‘None of this is homely’: The absence of home in residential care

Michelle Jones, Kristin Natalier, Sharyn Goudie, and Kate Seymour

Residential care, a form of out-of-home care, meets demand for children and youth removed from their biological families when Statutory bodies have insufficient kinship or foster care homes. This study explored the concept of home while centering children and youth’s experiences in residential care in Australia. As part of a larger study, phenomenological interpersonal interviews were held with children and youth with experiences living in residential care (n = 17). Guiding the deductive analysis were Boccagni and Kusenbach’s (2020) multiple dimensions of home including: familiarity, security, control, personal expression, comfort, intimacy and meaningful relationships.

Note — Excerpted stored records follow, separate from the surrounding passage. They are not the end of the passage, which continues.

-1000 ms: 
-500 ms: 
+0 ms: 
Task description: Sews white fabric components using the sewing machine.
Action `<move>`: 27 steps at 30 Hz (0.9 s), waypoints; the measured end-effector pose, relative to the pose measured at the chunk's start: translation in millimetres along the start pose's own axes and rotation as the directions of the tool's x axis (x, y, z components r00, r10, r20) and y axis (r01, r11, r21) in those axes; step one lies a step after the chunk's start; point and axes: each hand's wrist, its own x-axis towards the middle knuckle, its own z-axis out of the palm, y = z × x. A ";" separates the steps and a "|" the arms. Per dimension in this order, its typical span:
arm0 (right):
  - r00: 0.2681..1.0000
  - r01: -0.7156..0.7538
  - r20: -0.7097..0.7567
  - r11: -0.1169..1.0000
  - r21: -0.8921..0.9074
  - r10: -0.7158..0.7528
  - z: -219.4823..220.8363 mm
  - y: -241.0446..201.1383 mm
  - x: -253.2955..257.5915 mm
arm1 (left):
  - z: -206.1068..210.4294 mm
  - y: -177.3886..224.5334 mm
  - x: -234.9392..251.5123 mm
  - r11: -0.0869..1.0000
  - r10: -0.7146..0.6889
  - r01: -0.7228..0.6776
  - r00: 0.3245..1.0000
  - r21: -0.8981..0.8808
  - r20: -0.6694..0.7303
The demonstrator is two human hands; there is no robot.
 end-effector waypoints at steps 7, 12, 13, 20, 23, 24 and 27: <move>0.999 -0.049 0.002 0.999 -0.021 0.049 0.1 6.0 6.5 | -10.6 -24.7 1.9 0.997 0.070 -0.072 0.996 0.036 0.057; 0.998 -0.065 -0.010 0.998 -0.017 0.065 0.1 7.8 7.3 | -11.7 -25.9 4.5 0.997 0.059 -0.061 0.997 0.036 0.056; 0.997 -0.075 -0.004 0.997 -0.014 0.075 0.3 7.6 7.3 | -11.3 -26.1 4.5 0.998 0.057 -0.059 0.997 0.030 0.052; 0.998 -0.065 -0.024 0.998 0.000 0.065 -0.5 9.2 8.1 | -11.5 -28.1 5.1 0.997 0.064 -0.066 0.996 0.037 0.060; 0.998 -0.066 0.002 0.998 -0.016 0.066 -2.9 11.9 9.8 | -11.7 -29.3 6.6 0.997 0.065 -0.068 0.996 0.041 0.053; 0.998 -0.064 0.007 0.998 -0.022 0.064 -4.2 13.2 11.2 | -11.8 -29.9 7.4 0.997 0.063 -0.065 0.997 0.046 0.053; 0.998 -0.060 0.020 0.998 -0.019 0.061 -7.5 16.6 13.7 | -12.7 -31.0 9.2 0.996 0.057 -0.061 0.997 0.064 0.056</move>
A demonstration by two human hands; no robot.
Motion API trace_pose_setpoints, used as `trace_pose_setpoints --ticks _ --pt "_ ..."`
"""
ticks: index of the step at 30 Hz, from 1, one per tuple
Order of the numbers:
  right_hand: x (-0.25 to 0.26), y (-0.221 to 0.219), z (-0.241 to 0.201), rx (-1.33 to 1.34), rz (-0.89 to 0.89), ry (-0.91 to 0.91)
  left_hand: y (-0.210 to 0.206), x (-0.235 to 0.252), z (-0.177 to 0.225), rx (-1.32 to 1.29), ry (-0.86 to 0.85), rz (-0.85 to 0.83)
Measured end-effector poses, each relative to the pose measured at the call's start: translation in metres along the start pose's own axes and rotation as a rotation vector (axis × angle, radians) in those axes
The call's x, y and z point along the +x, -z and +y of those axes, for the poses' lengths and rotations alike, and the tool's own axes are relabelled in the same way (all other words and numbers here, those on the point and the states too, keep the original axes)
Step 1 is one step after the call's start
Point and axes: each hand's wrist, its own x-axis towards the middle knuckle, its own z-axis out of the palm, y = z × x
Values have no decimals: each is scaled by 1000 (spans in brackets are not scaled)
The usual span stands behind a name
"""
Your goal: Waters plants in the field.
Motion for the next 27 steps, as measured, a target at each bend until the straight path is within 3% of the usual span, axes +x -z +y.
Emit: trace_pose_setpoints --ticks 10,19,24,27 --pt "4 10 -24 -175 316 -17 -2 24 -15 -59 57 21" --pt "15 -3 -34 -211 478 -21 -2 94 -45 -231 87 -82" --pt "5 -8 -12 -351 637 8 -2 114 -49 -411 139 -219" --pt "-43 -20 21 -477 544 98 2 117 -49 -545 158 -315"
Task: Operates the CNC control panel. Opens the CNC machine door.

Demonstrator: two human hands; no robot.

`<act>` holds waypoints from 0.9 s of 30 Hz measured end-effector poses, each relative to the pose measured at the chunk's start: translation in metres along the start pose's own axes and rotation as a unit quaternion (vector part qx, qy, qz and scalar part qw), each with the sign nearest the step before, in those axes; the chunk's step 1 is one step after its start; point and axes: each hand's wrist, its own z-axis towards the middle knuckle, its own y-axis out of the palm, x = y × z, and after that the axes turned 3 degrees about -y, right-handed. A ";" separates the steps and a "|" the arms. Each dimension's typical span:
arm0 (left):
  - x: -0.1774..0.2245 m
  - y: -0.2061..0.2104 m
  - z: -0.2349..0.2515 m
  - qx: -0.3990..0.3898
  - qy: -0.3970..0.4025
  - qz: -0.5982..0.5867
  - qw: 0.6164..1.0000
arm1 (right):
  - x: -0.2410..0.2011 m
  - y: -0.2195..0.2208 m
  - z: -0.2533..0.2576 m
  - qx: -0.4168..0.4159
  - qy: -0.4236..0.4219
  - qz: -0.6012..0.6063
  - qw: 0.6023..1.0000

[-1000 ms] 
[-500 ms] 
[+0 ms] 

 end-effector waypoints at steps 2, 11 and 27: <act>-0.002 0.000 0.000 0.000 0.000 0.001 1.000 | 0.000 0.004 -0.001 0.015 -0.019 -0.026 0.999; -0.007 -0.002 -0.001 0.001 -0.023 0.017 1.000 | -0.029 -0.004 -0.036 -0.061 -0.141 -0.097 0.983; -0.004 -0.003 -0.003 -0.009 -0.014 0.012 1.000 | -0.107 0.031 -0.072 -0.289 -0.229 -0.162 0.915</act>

Children and youth in residential care understood home as an absence of unsafe environments. While their experiences of home were punctuated with absence or lack across the domains of home such as control, familiarity, intimacy, comfort, security and relationships with workers. Domestic pets, for those youth who had them, provided a sense of comfort, intimacy and relationship, providing consistency and unconditional love within residential care. Piecemeal practices of homemaking occurred within a relational vacuum and absence of familiarity due to a high turnover and inconsistency in residential care staff or movement of youth. Simultaneously, a home and a workplace, residential care created a site of liminal borderlands making building a sense of home challenging. Thus, experiences of home are limited by institutional practices and policies creating unequal social relations and inequities for children and youth in care.